> [Task requirements]:
Find all lines in the records that include the word "with", and copy them out.

[[ Source material, beginning ]]

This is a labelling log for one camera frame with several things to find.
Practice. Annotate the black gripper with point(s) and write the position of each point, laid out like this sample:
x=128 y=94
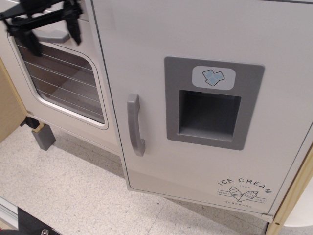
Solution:
x=31 y=14

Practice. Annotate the grey fridge door handle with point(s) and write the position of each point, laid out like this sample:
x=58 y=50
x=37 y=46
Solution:
x=133 y=108

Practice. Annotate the white toy fridge door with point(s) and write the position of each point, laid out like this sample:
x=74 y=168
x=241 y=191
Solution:
x=137 y=35

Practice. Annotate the white toy oven door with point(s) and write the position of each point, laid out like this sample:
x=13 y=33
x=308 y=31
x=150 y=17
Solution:
x=66 y=87

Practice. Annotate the wooden left side panel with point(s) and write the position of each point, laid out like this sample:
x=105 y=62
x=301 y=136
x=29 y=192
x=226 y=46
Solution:
x=12 y=110

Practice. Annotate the grey kitchen leg foot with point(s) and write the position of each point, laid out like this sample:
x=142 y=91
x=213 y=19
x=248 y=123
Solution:
x=44 y=138

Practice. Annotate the grey ice dispenser panel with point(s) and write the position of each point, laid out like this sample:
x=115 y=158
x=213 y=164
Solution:
x=210 y=102

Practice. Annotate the grey oven door handle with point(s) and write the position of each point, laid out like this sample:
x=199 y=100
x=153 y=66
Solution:
x=55 y=36

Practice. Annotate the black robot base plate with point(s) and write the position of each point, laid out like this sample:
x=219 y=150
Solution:
x=26 y=224

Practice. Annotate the wooden right side post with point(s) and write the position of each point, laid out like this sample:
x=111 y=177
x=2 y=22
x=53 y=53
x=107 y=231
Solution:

[[ Source material, end ]]

> [Output of the exercise]:
This is a labelling log for one camera frame with several things to find.
Practice. Annotate the black gripper with point(s) and write the position of each point, laid out like this sample:
Practice. Annotate the grey fridge door handle with point(s) and write the position of each point, laid out like this sample:
Practice. Annotate the white toy fridge door with point(s) and write the position of each point, laid out like this sample:
Practice. Annotate the white toy oven door with point(s) and write the position of each point, laid out like this sample:
Practice. Annotate the wooden left side panel with point(s) and write the position of each point, laid out like this sample:
Practice. Annotate the grey kitchen leg foot with point(s) and write the position of each point, laid out like this sample:
Practice. Annotate the grey ice dispenser panel with point(s) and write the position of each point, laid out like this sample:
Practice. Annotate the grey oven door handle with point(s) and write the position of each point, laid out like this sample:
Practice. Annotate the black robot base plate with point(s) and write the position of each point, laid out like this sample:
Practice. Annotate the wooden right side post with point(s) and write the position of each point, laid out like this sample:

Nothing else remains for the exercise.